Several package files may be stitched together to form a complete implementation. This is achieved, in a package (including, but not restricted to, the top-level package file), by inclusion statements such as:
use Mpfq::defaults; use Mpfq::defaults::flatdata; our @parents = qw/ Mpfq::defaults Mpfq::defaults::flatdata /;
The question which arises is the decision of what happens if a given code_for_xxx
functions exists in package and also one or several of its parents. We distinguish the notion of a function code_for_xxx
appearing in a given package, where we say the the package directly provides the function, or appearing in a package or one of this ancestor, in which case we say that the function is reachable from that package.

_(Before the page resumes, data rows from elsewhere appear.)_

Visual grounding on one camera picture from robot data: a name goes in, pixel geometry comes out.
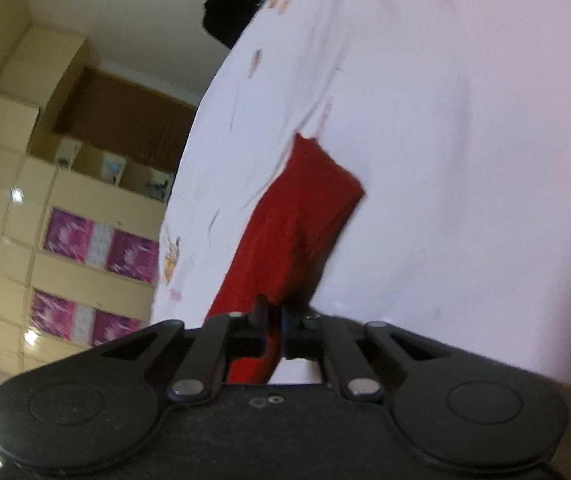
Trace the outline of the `red knitted garment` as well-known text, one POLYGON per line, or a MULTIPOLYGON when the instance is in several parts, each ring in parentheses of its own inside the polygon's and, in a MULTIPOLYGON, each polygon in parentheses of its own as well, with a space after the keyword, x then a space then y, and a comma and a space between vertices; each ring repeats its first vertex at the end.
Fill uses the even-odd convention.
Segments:
POLYGON ((365 190, 314 139, 300 134, 256 205, 208 315, 279 307, 314 295, 329 255, 365 190))

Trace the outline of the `cream wardrobe with posters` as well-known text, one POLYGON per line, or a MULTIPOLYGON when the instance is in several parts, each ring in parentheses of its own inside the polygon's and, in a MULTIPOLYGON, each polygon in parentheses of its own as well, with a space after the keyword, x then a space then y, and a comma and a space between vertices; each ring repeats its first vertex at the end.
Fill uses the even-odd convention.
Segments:
POLYGON ((0 73, 0 371, 144 326, 174 178, 54 132, 86 38, 34 27, 0 73))

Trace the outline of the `brown wooden door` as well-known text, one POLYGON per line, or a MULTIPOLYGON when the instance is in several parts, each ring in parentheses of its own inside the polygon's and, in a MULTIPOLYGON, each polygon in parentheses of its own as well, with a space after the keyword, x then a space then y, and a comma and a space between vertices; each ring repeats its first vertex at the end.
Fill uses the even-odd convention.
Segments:
POLYGON ((171 172, 178 168, 195 113, 185 102, 87 67, 54 131, 171 172))

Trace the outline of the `white floral bedsheet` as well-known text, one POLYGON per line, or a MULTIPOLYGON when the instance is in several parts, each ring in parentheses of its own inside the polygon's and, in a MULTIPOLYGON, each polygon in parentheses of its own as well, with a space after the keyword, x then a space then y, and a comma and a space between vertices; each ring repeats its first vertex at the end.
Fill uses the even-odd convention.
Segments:
POLYGON ((202 323, 295 134, 366 191, 319 310, 571 386, 571 0, 267 0, 197 110, 153 321, 202 323))

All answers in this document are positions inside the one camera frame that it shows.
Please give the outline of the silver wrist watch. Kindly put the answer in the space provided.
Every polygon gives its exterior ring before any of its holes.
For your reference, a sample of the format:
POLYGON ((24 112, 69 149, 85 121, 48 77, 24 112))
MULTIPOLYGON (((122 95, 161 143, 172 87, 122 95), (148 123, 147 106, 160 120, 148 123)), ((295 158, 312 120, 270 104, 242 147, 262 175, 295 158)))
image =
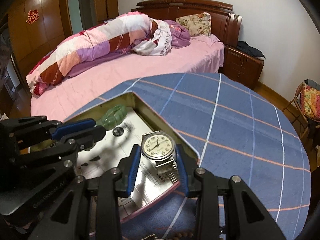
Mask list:
POLYGON ((167 177, 173 184, 178 182, 176 143, 164 131, 142 135, 142 155, 151 163, 157 175, 167 177))

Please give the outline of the brown wooden bead mala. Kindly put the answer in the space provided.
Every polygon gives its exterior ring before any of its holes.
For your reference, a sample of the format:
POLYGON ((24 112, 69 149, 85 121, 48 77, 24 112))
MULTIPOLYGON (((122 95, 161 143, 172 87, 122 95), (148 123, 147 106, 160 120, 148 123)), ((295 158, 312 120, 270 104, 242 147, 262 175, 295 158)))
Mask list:
POLYGON ((142 238, 142 240, 152 240, 152 239, 172 239, 172 240, 191 240, 193 239, 193 232, 191 231, 182 231, 182 232, 177 232, 174 235, 171 235, 170 237, 168 236, 163 236, 163 237, 158 237, 156 234, 151 234, 147 235, 142 238))

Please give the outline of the pink metal tin box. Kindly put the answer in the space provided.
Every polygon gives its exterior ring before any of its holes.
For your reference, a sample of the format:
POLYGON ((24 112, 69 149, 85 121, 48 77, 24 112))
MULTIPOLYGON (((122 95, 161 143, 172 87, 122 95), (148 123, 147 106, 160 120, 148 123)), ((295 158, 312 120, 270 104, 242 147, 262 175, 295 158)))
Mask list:
MULTIPOLYGON (((133 145, 140 145, 143 135, 163 131, 172 137, 174 142, 183 146, 187 155, 200 161, 200 155, 189 142, 180 136, 158 113, 156 113, 135 92, 126 92, 107 101, 95 104, 83 110, 68 122, 92 118, 99 121, 103 115, 116 105, 126 107, 127 115, 119 125, 123 131, 107 131, 104 138, 90 150, 78 154, 76 171, 86 179, 101 176, 109 169, 118 166, 122 158, 128 157, 133 145)), ((129 198, 119 199, 121 222, 126 222, 151 208, 157 202, 175 191, 179 186, 178 174, 172 170, 169 174, 158 175, 156 169, 146 157, 141 157, 134 191, 129 198)))

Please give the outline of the pink bed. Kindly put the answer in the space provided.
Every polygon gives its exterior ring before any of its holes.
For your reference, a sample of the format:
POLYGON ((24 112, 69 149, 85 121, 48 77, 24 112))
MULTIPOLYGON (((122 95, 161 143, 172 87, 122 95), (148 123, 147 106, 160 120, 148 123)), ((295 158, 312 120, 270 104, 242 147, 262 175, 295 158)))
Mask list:
POLYGON ((170 73, 217 73, 223 66, 224 51, 224 44, 211 35, 192 37, 188 46, 173 48, 165 56, 127 54, 67 77, 41 96, 33 96, 30 113, 63 121, 127 80, 170 73))

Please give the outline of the blue plaid tablecloth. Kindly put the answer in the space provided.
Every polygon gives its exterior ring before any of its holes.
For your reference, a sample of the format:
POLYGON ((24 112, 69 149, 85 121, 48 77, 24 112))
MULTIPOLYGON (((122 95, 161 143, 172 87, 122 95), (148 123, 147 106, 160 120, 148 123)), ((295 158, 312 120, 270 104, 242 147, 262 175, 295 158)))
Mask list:
POLYGON ((138 94, 189 142, 216 176, 239 175, 287 239, 305 224, 311 193, 308 155, 273 104, 222 74, 135 78, 80 101, 71 118, 126 91, 138 94))

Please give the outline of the rattan chair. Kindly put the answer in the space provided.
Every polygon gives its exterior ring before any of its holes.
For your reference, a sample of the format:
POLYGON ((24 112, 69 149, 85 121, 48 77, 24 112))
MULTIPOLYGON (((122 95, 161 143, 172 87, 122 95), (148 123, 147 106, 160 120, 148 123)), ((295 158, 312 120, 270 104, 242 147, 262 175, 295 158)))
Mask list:
MULTIPOLYGON (((302 83, 306 83, 307 85, 311 86, 312 88, 319 90, 319 84, 313 80, 306 79, 302 83)), ((306 135, 308 133, 308 138, 312 139, 312 147, 317 148, 317 147, 319 147, 319 122, 313 121, 312 119, 307 118, 302 112, 302 108, 301 108, 301 104, 300 104, 302 83, 299 84, 298 88, 296 89, 294 98, 286 105, 286 107, 283 108, 283 111, 285 111, 289 107, 289 105, 294 103, 295 107, 299 111, 299 114, 297 116, 295 116, 292 112, 290 112, 295 117, 295 119, 291 123, 293 124, 295 121, 298 121, 299 117, 301 116, 306 121, 306 126, 303 126, 305 129, 302 132, 300 137, 302 138, 302 137, 304 137, 304 135, 306 135)))

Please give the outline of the wooden wardrobe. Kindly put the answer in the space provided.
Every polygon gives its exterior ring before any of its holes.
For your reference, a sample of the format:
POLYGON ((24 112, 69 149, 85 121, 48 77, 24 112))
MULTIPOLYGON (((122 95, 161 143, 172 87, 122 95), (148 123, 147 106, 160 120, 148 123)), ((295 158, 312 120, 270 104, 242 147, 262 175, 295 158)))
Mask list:
POLYGON ((80 12, 80 23, 88 29, 118 16, 118 0, 13 0, 4 18, 8 21, 14 68, 23 87, 26 75, 48 52, 75 33, 72 14, 80 12), (40 18, 29 25, 29 10, 40 18))

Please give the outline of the red double happiness sticker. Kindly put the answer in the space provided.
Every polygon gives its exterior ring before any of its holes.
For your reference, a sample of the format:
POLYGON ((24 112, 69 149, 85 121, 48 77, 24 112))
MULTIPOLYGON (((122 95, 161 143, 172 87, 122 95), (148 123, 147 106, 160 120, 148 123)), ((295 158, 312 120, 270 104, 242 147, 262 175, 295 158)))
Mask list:
POLYGON ((35 23, 39 18, 40 18, 39 11, 37 9, 31 9, 28 12, 26 22, 29 25, 31 25, 31 24, 35 23))

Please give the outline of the patchwork pink quilt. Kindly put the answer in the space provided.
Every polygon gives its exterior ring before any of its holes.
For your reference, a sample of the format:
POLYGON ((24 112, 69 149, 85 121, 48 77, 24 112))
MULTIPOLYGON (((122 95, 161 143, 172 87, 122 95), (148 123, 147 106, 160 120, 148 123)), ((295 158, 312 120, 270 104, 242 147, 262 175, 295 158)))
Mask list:
POLYGON ((131 47, 139 55, 165 56, 171 50, 169 24, 141 12, 128 12, 72 35, 43 57, 26 76, 30 92, 41 95, 77 65, 131 47))

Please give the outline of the colourful patchwork cushion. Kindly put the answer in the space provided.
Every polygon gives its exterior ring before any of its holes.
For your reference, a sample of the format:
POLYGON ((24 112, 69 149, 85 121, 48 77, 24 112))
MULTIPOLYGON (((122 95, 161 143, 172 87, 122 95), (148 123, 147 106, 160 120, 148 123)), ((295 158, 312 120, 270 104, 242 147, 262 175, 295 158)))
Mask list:
POLYGON ((320 119, 320 92, 306 83, 302 83, 300 104, 303 114, 313 121, 320 119))

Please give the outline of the purple garment on bed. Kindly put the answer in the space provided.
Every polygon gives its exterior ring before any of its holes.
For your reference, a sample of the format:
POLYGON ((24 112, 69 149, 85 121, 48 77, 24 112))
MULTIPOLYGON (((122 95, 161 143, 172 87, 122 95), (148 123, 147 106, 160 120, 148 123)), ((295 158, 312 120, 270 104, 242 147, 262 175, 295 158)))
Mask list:
POLYGON ((190 44, 190 33, 186 27, 172 20, 165 20, 165 22, 170 28, 172 48, 183 48, 190 44))

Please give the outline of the wooden nightstand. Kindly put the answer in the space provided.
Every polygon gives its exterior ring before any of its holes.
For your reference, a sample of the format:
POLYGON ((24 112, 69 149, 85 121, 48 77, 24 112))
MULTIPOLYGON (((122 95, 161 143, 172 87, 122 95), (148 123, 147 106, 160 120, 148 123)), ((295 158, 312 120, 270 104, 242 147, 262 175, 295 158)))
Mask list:
POLYGON ((236 48, 226 46, 222 73, 229 79, 254 90, 261 72, 263 60, 249 56, 236 48))

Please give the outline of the floral pillow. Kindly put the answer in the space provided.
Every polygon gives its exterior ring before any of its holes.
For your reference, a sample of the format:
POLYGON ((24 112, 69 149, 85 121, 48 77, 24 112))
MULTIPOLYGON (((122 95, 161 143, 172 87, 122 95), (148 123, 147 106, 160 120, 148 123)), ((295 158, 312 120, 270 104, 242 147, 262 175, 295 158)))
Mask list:
POLYGON ((187 28, 191 37, 211 35, 211 15, 207 12, 179 17, 176 22, 187 28))

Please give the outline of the dark clothes on nightstand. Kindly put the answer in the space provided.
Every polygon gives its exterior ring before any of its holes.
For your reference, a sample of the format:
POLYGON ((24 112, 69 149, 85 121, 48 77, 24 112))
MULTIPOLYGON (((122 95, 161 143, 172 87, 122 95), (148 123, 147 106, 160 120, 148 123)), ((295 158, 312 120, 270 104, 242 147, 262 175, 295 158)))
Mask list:
POLYGON ((251 57, 255 57, 262 61, 266 60, 266 57, 259 49, 249 46, 246 41, 238 41, 236 48, 251 57))

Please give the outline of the wooden headboard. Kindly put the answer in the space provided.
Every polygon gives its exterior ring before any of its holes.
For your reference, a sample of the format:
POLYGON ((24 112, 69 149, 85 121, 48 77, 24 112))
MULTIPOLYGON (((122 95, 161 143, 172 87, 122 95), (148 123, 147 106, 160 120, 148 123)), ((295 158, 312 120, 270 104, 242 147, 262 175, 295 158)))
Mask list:
POLYGON ((223 44, 236 47, 242 17, 233 12, 233 5, 211 0, 148 0, 138 2, 131 10, 159 20, 176 20, 179 17, 207 12, 211 15, 211 33, 223 44))

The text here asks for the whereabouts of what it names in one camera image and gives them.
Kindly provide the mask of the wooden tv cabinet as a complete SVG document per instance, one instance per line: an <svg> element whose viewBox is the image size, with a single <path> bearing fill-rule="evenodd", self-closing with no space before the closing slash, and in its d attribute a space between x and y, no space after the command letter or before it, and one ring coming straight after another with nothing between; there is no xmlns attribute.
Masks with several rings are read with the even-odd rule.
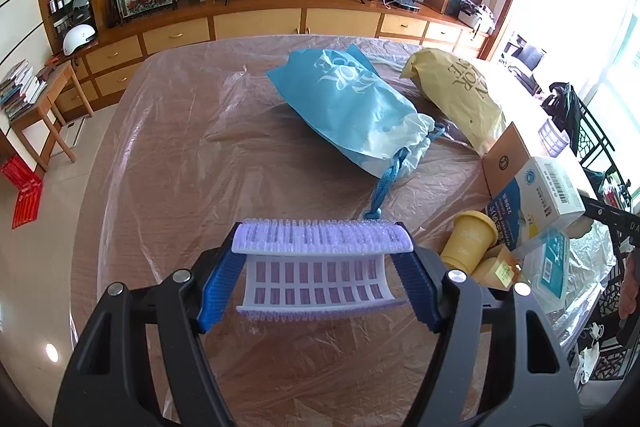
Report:
<svg viewBox="0 0 640 427"><path fill-rule="evenodd" d="M423 5L416 12L371 0L182 0L173 9L102 29L69 61L92 108L113 105L149 56L189 44L266 35L381 38L482 55L489 35Z"/></svg>

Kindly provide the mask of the white helmet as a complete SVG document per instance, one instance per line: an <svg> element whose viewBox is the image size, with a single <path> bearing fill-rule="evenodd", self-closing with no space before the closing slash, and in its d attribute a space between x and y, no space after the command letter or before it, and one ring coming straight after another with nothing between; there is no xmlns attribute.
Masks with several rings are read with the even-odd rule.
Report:
<svg viewBox="0 0 640 427"><path fill-rule="evenodd" d="M96 38L96 30L89 24L79 24L66 32L62 50L65 56L73 55Z"/></svg>

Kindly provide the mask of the stack of books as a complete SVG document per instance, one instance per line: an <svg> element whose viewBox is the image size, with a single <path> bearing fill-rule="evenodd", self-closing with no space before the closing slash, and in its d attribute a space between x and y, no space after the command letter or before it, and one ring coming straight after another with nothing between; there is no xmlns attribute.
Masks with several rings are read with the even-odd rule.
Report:
<svg viewBox="0 0 640 427"><path fill-rule="evenodd" d="M15 64L1 80L1 109L13 120L27 112L47 88L47 81L36 74L27 60Z"/></svg>

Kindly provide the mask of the purple hair roller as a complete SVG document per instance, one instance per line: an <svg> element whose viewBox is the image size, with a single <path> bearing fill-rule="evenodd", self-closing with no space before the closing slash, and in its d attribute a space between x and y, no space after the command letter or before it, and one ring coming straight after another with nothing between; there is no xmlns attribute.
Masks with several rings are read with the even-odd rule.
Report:
<svg viewBox="0 0 640 427"><path fill-rule="evenodd" d="M238 226L245 258L239 314L252 321L316 321L398 306L385 258L413 251L409 233L386 221L255 219Z"/></svg>

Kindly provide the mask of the brown cardboard box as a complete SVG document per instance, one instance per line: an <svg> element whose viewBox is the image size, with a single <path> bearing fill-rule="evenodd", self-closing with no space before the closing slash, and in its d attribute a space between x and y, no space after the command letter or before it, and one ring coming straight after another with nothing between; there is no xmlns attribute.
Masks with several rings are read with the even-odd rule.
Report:
<svg viewBox="0 0 640 427"><path fill-rule="evenodd" d="M490 196L497 196L528 160L528 148L512 122L482 159Z"/></svg>

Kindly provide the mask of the yellow lidded cup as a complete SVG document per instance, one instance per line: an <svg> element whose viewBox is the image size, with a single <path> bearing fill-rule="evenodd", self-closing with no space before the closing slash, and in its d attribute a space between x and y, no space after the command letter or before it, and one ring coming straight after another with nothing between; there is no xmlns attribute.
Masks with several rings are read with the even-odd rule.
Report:
<svg viewBox="0 0 640 427"><path fill-rule="evenodd" d="M440 254L440 260L449 269L458 269L471 275L486 251L498 241L495 222L485 213L468 210L457 214L454 228Z"/></svg>

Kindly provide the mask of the black bag on chair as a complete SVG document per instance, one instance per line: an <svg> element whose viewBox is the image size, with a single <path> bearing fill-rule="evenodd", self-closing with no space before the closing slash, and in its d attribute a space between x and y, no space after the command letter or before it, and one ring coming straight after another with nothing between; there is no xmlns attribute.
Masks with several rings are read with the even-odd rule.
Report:
<svg viewBox="0 0 640 427"><path fill-rule="evenodd" d="M553 124L560 131L565 131L570 140L570 149L578 152L580 122L580 98L573 86L568 82L554 82L550 84L549 95L541 104L544 111L551 117Z"/></svg>

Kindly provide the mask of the clear dental floss box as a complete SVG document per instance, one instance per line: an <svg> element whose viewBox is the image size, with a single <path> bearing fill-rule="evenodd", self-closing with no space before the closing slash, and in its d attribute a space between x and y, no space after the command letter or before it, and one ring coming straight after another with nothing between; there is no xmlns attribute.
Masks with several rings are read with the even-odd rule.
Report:
<svg viewBox="0 0 640 427"><path fill-rule="evenodd" d="M522 274L544 313L565 308L570 240L550 229L526 244Z"/></svg>

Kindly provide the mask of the red plastic basket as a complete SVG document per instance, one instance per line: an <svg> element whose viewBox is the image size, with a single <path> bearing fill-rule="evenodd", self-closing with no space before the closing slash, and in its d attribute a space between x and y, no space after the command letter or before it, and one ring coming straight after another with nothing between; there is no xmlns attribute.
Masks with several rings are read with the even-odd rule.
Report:
<svg viewBox="0 0 640 427"><path fill-rule="evenodd" d="M42 180L18 155L3 161L1 172L17 189L12 229L15 230L36 221L42 194Z"/></svg>

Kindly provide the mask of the small wooden side table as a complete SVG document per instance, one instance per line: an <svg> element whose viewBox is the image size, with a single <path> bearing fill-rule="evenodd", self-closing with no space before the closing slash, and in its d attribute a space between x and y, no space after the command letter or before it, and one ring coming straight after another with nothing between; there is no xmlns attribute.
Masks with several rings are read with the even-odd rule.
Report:
<svg viewBox="0 0 640 427"><path fill-rule="evenodd" d="M35 104L30 106L21 116L10 120L10 129L17 136L17 140L20 141L44 172L49 170L49 161L36 151L24 131L39 121L43 122L49 131L49 138L58 143L58 146L62 148L62 151L71 162L76 161L74 153L60 135L60 129L66 125L66 120L58 110L58 106L56 106L56 100L69 82L73 83L76 94L81 104L85 107L86 113L92 117L94 110L86 97L84 89L81 87L76 72L70 62L65 62L51 70L47 79L47 87L42 90Z"/></svg>

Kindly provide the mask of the white blue carton box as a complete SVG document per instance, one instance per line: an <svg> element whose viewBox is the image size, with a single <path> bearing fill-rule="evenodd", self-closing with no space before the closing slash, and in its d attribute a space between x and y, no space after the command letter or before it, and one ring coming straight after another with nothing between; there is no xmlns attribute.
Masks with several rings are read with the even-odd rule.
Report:
<svg viewBox="0 0 640 427"><path fill-rule="evenodd" d="M489 202L498 239L518 257L550 232L563 232L585 212L582 198L555 158L532 157Z"/></svg>

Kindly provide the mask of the blue drawstring bag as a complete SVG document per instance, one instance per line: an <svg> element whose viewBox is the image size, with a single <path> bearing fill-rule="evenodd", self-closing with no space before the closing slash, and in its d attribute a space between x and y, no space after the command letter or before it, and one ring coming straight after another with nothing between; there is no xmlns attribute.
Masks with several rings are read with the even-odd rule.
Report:
<svg viewBox="0 0 640 427"><path fill-rule="evenodd" d="M378 179L366 220L378 220L393 184L418 168L444 134L434 118L378 75L353 44L345 51L303 49L267 77L303 121L350 161Z"/></svg>

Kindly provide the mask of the yellow paper bag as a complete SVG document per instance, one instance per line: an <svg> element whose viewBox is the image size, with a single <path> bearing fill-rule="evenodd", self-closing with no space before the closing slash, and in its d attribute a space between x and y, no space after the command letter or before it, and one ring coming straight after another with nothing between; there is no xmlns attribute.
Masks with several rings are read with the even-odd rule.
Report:
<svg viewBox="0 0 640 427"><path fill-rule="evenodd" d="M485 76L471 62L441 49L413 53L401 72L484 156L506 129L506 116Z"/></svg>

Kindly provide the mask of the small yellow orange box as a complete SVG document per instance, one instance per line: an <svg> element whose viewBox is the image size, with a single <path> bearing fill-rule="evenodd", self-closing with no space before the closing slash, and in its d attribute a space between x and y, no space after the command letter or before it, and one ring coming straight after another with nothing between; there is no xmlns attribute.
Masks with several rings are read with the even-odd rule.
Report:
<svg viewBox="0 0 640 427"><path fill-rule="evenodd" d="M480 260L472 279L482 286L507 291L522 279L520 262L506 245L497 245Z"/></svg>

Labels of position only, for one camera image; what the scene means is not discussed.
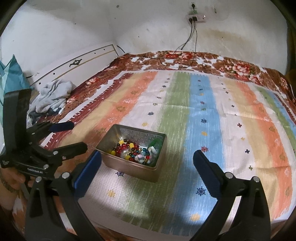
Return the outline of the person left hand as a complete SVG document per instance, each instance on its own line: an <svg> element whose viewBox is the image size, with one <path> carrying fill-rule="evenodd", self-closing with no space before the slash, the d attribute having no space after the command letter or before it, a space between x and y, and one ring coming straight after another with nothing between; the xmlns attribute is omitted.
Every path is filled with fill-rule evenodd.
<svg viewBox="0 0 296 241"><path fill-rule="evenodd" d="M12 210L26 177L15 168L1 168L1 206Z"/></svg>

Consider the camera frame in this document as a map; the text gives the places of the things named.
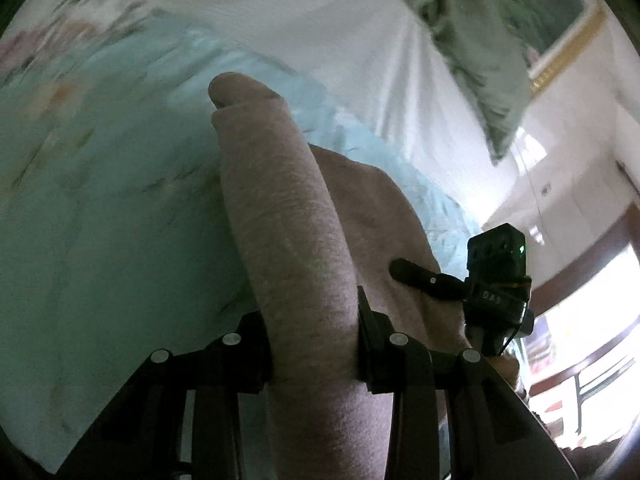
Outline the person's right hand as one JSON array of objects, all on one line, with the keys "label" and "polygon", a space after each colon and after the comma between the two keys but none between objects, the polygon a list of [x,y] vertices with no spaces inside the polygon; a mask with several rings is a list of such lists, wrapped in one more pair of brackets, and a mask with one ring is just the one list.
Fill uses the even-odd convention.
[{"label": "person's right hand", "polygon": [[509,353],[503,354],[502,356],[492,356],[488,358],[487,361],[518,397],[527,404],[529,402],[529,393],[523,379],[523,373],[521,372],[520,361]]}]

The following rules are applied to constitute the list of functions reachable from a package unambiguously.
If a package directly provides a function, this implementation has precedence over all functions of the same name reachable from any of its parents.
If a package does not provide a given function directly, this function must be reachable by at most one of the package's parents. As a moderating exception to this rule, we also tolerate (albeit at the expense of a warning) the situation where the only implementation of a function which is reachable from a given package is within a single ancestor of the package, but accessible from the package via two distinct ancestry threads.
To alleviate the concern about conflicting ancestries to reach a function from a given package, a conflict resolution mechanism exists. This involves the package variable $resolve_conflicts
. For example, some default package files of MPFQ include a code fragment similar to:
use Mpfq::defaults; use Mpfq::defaults::flatdata; our @parents = qw/ Mpfq::defaults Mpfq::defaults::flatdata /; our $resolve_conflicts = { vec_set => 'Mpfq::defaults::flatdata', vec_ur_set => 'Mpfq::defaults::flatdata', };
The syntax of this hash table should be self-explanatory.